The Greeks and Romans believed the smoke and lava fragments represented the work of the mythical blacksmith “Vulcan," the god of fire. The eruption of Mount Vesuvius, which destroyed the city of Pompeii, occurred in 79 AD. The eruption cemented Mount Vesuvius’ place in history as one of the most destructive volcanoes in history and started the science, with the detailed description by Pliny the Younger. The early history of volcanology was dependent on eyewitness accounts and written history of the time.

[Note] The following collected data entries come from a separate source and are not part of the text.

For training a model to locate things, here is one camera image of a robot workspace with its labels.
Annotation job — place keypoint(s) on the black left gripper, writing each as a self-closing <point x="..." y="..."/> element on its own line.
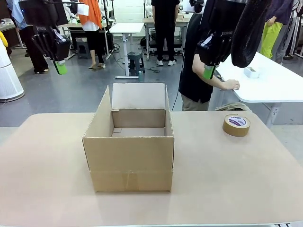
<point x="45" y="29"/>

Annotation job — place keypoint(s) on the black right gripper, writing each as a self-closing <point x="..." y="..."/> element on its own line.
<point x="225" y="34"/>

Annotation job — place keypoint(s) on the brown cardboard box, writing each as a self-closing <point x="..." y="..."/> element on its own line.
<point x="127" y="160"/>

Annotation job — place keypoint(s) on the person's right forearm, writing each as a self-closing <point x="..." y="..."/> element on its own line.
<point x="216" y="82"/>

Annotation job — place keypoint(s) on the person's right hand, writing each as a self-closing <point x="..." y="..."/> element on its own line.
<point x="229" y="85"/>

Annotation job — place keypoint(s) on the person in black t-shirt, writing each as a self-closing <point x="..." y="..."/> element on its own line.
<point x="194" y="89"/>

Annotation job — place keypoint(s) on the person in wide black trousers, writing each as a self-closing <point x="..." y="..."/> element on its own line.
<point x="35" y="59"/>

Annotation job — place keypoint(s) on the dark grey stool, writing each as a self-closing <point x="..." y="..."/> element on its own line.
<point x="82" y="48"/>

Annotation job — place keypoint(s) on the beige fabric bag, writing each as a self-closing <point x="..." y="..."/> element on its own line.
<point x="230" y="107"/>

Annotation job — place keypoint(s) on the small white box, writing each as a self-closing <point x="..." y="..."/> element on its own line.
<point x="251" y="72"/>

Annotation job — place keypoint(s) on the grey workbench desk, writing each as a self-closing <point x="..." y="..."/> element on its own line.
<point x="71" y="24"/>
<point x="148" y="20"/>

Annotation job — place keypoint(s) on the white cylindrical air purifier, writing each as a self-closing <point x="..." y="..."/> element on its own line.
<point x="9" y="80"/>

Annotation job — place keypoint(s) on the person in orange top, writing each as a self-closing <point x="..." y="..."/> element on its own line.
<point x="88" y="14"/>

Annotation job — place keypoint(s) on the person in black clothes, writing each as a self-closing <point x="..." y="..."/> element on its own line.
<point x="165" y="23"/>

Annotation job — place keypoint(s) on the brown packing tape roll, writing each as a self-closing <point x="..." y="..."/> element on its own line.
<point x="236" y="130"/>

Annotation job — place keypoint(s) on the large white table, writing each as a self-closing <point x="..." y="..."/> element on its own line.
<point x="272" y="87"/>

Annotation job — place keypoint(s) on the grey-green bottle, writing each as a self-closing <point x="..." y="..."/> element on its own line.
<point x="140" y="76"/>

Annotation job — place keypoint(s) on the person in blue shirt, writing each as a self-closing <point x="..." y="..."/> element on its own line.
<point x="16" y="16"/>

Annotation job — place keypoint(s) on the person in yellow-green trousers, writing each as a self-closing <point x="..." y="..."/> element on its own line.
<point x="272" y="37"/>

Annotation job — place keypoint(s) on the grey plastic stool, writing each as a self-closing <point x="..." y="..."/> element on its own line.
<point x="135" y="55"/>

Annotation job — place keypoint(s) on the white standing desk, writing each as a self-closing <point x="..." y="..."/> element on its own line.
<point x="126" y="28"/>

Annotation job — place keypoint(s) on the person in grey trousers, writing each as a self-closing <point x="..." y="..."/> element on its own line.
<point x="287" y="35"/>

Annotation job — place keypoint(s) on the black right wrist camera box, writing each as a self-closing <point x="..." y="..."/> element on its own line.
<point x="204" y="52"/>

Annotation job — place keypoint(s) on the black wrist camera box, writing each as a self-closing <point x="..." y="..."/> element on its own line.
<point x="204" y="52"/>
<point x="62" y="47"/>

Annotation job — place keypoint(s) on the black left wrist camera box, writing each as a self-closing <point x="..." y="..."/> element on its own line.
<point x="62" y="47"/>

Friedrich Wilhelm Heinrich Alexander von Humboldt, in 1808, wrote Voyage de Humboldt et Bonpland, which laid the foundation for geology, meteorology and volcanology. Humboldt scientifically described his observation of the remnants of the eruption of Chimborazo in Ecuador. The April 1815 eruption of Mount Tambora in Indonesia was large enough to entice study a century later. Analysts have tried to reconstruct the course of events, because the eruption spewed a cloud that reflected sunlight and produced a year without summer in most of the northern hemisphere. In 1841, the first volcanic observatory, Vesuvius Observatory, was founded and run by the famous volcanologist Giuseppe Mercalli. Mercalli developed the seismic scale, also known as the Mercalli scale.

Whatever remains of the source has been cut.